= BYOB =

Acronym concerning alcohol (or marijuana)

BYOB or BYO is an initialism and acronym concerning wine ("bring your own bottle"), liquor ("bring your own booze"), beer ("bring your own beer"), or marijuana ("bring your own bud").

BYOB is stated on an invitation to indicate that the host will not be providing alcohol, and that guests should bring their own. Some restaurants and business establishments (especially in areas where liquor licenses are difficult to obtain) allow patrons to bring their own bottle, sometimes subject to opening fees or membership conditions.

==Etymology==
Today, BYOB may mean "bring your own bottle" or "bring your own booze". BYOB is a later variant of the earlier expression, BYOL, meaning "bring your own liquor." The earliest known examples of BYOL appeared in two panels of a cartoon by Frank M. Spangler in the Montgomery Advertiser (Montgomery, Alabama), December 26, 1915, page 5. The joke was that a man received an invitation with the mysterious letters "BYOL" in place of RSVP. He looked up the initials in a "social directory" and learned that it stood for "Bring Your Own Liquor".

Other early examples of the expression appeared in newspapers in Alabama or stories relating to Alabama, suggesting that it may have originated there, perhaps coined by Spangler himself. At the time, Alabama had recently enacted a new statewide prohibition law prohibiting the sale, but not the consumption of alcohol, making it necessary to bring one's own alcohol.

A variant of BYOB is BYOS, meaning "bring your own sugar". This was used in England and the United States amid wartime rationing during World War I and again in World War II.

Shortly after passage of the Eighteenth Amendment to the United States Constitution prohibiting the sale of alcohol nationwide, a joke about BYOL replacing RSVP on formal invitations began circulating in newspapers across the country. The joke appeared as early as June 1919 in the Des Moines (Iowa) Daily News, and was in wide circulation by the end of the year.

BYOB appeared occasionally during the 1920s, and when defined was usually rendered as "bring your own booze", although "beer", "bottle" and "beverage" were all suggested on at least one occasion. BYOL was the dominant form of the expression until the 1950s. But when BYOB became more popular in the 1950s, it was regularly defined as "bring your own bottle", frequently in circumstances involving restaurants without liquor licenses. "Bring your own beverage" was in common use by the 1970s and was in wide circulation by the end of the year.

In the 21st century, BYOF – "bring your own food" – appeared on the scene, referring to bars lacking full kitchens, encouraging patrons to bring their own food.

==Corkage==
Establishments that sell alcoholic beverages for on-site consumption, such as bars or restaurants, may also allow patrons to bring their own alcohol. That alcohol is usually subject to an opening fee. Often the rule is limited to bottles of wine, where the fee is known as corkage or a corking fee. Such policies are greatly regulated by local liquor control laws and licensing restrictions.

==Bottle club==

As an alternative to the traditional full-service liquor license, some jurisdictions, such as Florida and Delaware, offer a similar license known as a bottle club license.

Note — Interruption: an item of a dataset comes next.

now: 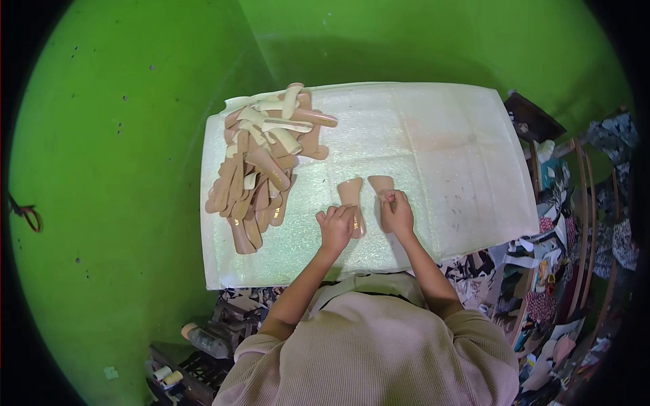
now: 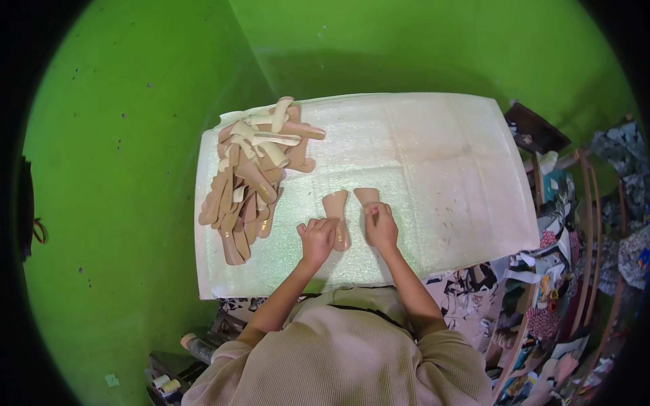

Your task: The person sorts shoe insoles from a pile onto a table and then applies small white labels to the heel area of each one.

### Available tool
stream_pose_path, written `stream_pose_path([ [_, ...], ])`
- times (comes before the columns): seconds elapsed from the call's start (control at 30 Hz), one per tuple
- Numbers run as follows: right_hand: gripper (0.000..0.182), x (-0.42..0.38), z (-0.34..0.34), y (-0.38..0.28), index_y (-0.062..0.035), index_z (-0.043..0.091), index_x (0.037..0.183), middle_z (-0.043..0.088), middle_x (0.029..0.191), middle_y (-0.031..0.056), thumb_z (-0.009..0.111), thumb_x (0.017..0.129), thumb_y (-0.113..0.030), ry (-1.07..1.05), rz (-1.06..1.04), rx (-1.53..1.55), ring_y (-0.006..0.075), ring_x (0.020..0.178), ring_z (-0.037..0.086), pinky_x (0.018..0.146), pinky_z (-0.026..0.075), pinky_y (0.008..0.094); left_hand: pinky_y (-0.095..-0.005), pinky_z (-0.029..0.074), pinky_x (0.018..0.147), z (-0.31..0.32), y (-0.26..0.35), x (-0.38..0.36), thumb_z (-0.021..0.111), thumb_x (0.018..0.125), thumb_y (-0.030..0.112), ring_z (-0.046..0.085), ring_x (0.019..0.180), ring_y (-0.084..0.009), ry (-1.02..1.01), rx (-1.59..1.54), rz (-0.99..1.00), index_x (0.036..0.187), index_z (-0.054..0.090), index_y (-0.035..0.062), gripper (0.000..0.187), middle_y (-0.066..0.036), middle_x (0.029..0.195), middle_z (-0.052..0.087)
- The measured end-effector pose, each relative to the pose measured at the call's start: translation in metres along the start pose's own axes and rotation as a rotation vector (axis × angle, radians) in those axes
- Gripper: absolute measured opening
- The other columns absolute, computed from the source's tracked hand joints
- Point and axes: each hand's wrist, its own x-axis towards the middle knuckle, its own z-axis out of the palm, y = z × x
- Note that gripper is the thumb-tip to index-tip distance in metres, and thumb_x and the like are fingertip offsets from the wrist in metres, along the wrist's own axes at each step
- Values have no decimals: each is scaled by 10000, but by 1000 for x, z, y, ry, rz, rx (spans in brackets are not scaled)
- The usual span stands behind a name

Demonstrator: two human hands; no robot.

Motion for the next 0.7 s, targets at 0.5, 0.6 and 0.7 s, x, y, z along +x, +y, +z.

It allows the business establishment to serve alcohol on the premises, but only if patrons brought the alcohol from elsewhere. The license generally prohibits the business from selling its own stock of alcoholic beverages and may require that patrons be members of the establishment. Such licenses may be preferred in situations where fees or zoning conditions imposed by a full-service liquor license are unwanted or impractical. They may also be the only license available, as some jurisdictions, 18 states, impose full-service liquor license quotas or business class restrictions.

In the United States, no license is required for private clubs that do not sell alcohol but allow patrons to bring their own. As obtaining a license to serve alcohol is complicated and expensive, and laws about what may happen on the premises are sometimes quite restrictive, strip clubs and other establishments providing some sexually related service or environment often use a BYOB approach, sometimes announcing that they provide "mixers" (cocktail ingredients other than alcohol).

==Regional variations==
In Australia and New Zealand, the term "BYO" (Bring Your Own) emerged to describe business establishments that offered corkage. It is believed that restaurants in Melbourne, in the state of Victoria, were advertising as "BYO" establishments by the 1960s with the concept becoming popular in New Zealand in the late 1970s.

In New Zealand if a premise only holds an on-licence-endorsed (BYOB license), an owner who is also a duty manager with a General Manager's Certificate is forbidden to have a wine list and sell alcohol on the premises. The owner must have both On-License & On-License-Endorsed to have a wine list and allow BYOB, thus calling the restaurant 'fully licensed'.

In Taiwan whisky served at banquets is often brought from home.